For the government to define as "legitimate families" only
couples in conjugal relationships is a "tremendous disservice" to
other "kinship networks," we are told. Among these other
arrangements are seniors citizens living together, children caring
for elderly parents, grandparents raising grandchildren, single
parent households, blended families, "queer couples who decide to
jointly create and raise a child with another queer person or
couple, in two households," and the ubiquitous "committed, loving
households in which there is more than one conjugal partner.

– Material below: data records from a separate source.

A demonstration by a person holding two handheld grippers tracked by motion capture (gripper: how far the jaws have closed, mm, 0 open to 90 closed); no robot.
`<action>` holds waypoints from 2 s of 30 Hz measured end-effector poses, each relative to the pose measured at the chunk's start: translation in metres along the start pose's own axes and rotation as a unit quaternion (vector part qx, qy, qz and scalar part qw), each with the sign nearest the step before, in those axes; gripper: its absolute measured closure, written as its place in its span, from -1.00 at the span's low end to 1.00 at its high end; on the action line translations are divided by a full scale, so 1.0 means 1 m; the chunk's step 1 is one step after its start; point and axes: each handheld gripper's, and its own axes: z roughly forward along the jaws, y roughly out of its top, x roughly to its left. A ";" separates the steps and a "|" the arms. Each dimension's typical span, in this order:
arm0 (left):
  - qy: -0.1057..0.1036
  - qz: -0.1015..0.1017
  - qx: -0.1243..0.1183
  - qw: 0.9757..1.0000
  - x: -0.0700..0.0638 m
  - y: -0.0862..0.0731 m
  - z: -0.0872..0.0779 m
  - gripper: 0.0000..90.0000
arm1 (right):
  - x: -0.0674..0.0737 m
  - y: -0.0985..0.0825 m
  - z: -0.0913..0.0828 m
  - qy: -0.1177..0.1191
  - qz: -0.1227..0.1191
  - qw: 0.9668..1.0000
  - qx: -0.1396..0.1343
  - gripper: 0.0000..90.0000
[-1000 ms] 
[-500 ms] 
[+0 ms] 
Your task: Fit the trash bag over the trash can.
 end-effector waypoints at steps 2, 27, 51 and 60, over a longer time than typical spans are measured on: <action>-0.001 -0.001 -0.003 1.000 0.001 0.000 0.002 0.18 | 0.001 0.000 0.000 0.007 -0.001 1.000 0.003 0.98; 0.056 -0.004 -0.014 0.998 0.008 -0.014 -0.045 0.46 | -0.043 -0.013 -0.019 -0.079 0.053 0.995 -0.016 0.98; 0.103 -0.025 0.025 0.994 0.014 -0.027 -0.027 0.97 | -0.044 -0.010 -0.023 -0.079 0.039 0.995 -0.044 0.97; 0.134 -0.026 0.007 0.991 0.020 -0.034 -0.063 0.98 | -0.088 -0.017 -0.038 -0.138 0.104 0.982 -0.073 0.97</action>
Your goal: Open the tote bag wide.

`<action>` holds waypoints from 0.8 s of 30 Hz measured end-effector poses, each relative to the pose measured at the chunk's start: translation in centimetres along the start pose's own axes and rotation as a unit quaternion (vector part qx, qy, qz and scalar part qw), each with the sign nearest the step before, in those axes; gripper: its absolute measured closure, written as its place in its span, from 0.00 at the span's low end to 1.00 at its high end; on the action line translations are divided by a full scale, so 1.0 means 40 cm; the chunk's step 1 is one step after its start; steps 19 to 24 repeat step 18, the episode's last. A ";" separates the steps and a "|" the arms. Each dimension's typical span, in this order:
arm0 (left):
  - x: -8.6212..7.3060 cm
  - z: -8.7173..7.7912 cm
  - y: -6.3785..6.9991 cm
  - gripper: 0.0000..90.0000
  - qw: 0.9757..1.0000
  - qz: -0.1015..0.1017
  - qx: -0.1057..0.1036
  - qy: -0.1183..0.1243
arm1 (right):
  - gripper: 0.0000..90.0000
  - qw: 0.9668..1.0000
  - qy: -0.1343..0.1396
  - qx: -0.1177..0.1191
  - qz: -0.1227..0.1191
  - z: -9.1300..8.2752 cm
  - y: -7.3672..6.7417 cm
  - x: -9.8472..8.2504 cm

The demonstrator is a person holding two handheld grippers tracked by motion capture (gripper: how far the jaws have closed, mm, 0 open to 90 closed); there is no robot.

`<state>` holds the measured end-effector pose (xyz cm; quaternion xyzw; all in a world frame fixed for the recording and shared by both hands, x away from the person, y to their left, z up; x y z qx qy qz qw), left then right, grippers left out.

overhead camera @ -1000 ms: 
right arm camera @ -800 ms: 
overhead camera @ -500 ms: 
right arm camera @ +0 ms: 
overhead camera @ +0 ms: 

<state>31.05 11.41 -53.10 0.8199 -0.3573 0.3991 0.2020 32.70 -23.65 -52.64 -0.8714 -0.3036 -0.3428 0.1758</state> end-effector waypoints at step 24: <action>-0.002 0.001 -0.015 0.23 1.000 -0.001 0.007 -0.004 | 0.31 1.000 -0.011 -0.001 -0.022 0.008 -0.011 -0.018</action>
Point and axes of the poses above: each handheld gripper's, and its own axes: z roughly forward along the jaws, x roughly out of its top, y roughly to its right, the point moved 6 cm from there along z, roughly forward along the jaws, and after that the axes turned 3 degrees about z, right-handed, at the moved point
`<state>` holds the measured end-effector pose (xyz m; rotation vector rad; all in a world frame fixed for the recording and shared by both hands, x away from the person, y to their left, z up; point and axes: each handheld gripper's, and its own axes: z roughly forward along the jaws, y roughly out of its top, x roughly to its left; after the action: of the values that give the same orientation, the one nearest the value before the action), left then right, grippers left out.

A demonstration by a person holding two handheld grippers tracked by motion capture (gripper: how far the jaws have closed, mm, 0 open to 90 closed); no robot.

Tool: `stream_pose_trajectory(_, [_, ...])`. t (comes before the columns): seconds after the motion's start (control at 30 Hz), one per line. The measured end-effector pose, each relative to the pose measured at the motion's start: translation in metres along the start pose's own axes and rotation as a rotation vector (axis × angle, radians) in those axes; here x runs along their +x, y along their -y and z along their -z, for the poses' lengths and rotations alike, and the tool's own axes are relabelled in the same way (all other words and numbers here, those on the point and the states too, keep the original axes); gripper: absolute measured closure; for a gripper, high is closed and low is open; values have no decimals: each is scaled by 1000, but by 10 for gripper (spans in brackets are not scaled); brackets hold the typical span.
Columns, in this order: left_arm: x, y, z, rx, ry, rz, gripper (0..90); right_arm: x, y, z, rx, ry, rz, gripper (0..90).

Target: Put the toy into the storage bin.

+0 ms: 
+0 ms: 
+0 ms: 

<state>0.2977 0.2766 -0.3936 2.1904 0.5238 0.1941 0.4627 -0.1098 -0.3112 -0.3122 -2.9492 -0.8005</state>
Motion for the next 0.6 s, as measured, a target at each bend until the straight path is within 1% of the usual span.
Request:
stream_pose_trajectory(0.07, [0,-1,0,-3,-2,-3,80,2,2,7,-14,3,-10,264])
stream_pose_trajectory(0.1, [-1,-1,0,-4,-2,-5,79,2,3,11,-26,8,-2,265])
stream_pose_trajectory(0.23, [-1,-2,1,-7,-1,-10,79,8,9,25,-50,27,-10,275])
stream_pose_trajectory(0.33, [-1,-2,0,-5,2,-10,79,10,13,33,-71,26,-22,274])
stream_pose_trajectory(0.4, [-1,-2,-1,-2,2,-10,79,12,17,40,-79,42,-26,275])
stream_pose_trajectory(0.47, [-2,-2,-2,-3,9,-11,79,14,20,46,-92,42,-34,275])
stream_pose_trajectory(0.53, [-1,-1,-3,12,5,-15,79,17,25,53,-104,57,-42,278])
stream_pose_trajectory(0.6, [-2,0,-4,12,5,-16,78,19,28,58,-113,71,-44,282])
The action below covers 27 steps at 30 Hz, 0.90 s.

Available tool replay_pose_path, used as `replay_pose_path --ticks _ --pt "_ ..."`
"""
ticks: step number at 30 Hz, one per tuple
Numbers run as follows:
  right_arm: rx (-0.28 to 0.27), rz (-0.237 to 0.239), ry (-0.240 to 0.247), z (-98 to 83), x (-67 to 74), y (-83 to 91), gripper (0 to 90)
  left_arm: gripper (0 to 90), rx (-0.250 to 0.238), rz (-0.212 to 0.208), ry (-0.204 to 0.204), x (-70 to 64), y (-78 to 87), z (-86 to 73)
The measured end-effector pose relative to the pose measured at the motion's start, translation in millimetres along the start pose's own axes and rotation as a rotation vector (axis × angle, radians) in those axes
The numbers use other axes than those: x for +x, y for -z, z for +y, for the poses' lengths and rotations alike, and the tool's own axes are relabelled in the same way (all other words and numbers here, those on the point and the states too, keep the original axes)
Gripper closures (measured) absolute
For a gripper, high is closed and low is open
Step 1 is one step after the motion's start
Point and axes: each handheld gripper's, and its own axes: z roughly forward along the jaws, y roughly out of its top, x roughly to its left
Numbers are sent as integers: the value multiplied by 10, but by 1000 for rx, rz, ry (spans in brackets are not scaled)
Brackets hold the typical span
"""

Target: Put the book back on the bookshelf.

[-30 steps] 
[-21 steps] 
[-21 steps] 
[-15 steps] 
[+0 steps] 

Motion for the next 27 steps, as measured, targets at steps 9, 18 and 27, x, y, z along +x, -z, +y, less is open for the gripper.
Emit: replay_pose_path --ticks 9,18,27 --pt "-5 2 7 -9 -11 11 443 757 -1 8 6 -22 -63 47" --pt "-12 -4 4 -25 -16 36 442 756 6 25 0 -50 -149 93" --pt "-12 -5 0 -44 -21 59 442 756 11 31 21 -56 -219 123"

According to this crowd, there is apparently no possible
assortment of people who should not be recognized as "family" and
therefore entitled to a wide range of legal benefits. It is nice
that they are concerned about elderly people and grandparents, but
economic benefits for the alternative sexual relationships seems to
be the chief emphasis of their advocacy.
"Marriage is not the only worthy form of family or relationship,
and it should not be legally and economically privileged above all
others," they explain. They generously insist that they "honor
those for whom marriage is the most meaningful personal -- for
some, also a deeply spiritual -- choice," but they also insist on
recognition for their other households.
Unfortunately, they note, their larger drive for social justice
has much to fear. The litany includes: "corporate greed, draconian
tax cuts and breaks for the wealthy, and the increasing shift of
public funds from human needs into militarism, policing, and prison
construction." Civil rights for all people is under assault by the
Right, we are warned. The larger "conservative agenda" is pushing
for "coercive, patriarchal marriage promotion, "heterosexist
definitions of marriage" and limits to government funding for
"reproductive services."
THE PUSH TO "PRIVATIZE Social Security and many other human needs
benefits" also is "at the center of this attack," the statement
asserts. "Many of us, too, across all identities, yearn for an end
to repressive attempts to control our personal lives. For LGBT and
queer communities, this longing has special significance." The
signers want to "repudiate the right-wing demonizing of LGBT
sexuality and assaults upon queer culture," and advocate on behalf
of full "gender and sexual diversity." They want "freedom from a
narrow definition of our sexual lives and gender choices,
identities, and expression."
At a time when the Right is asserting a "scarcity of human
rights," the movement for "Beyond Same Sex Marriage" plans to fight
to "make same-sex marriage just one option on a menu of choices
that people have about the way they construct their lives." It is a
sweeping agenda!
"Beyond Same Sex Marriage" could be dismissed as marginal, if
not silly. But in fact, its conglomeration of issues and interest
groups is quite edgy and even clever. Throw in special benefits for
one parent families and the elderly with legal recognition for
multiple sexual partners. Align everyone who is not in a two-parent
with children household as a coalition, from the spinster sisters
living together to the pagan polyamores. This new coalition's one
unifying characteristic would seem to be resentment aimed at people
in conventional marriages.
Political movements based on resentment are often powerful and
long-lived. Do not expect this one to go away quietly.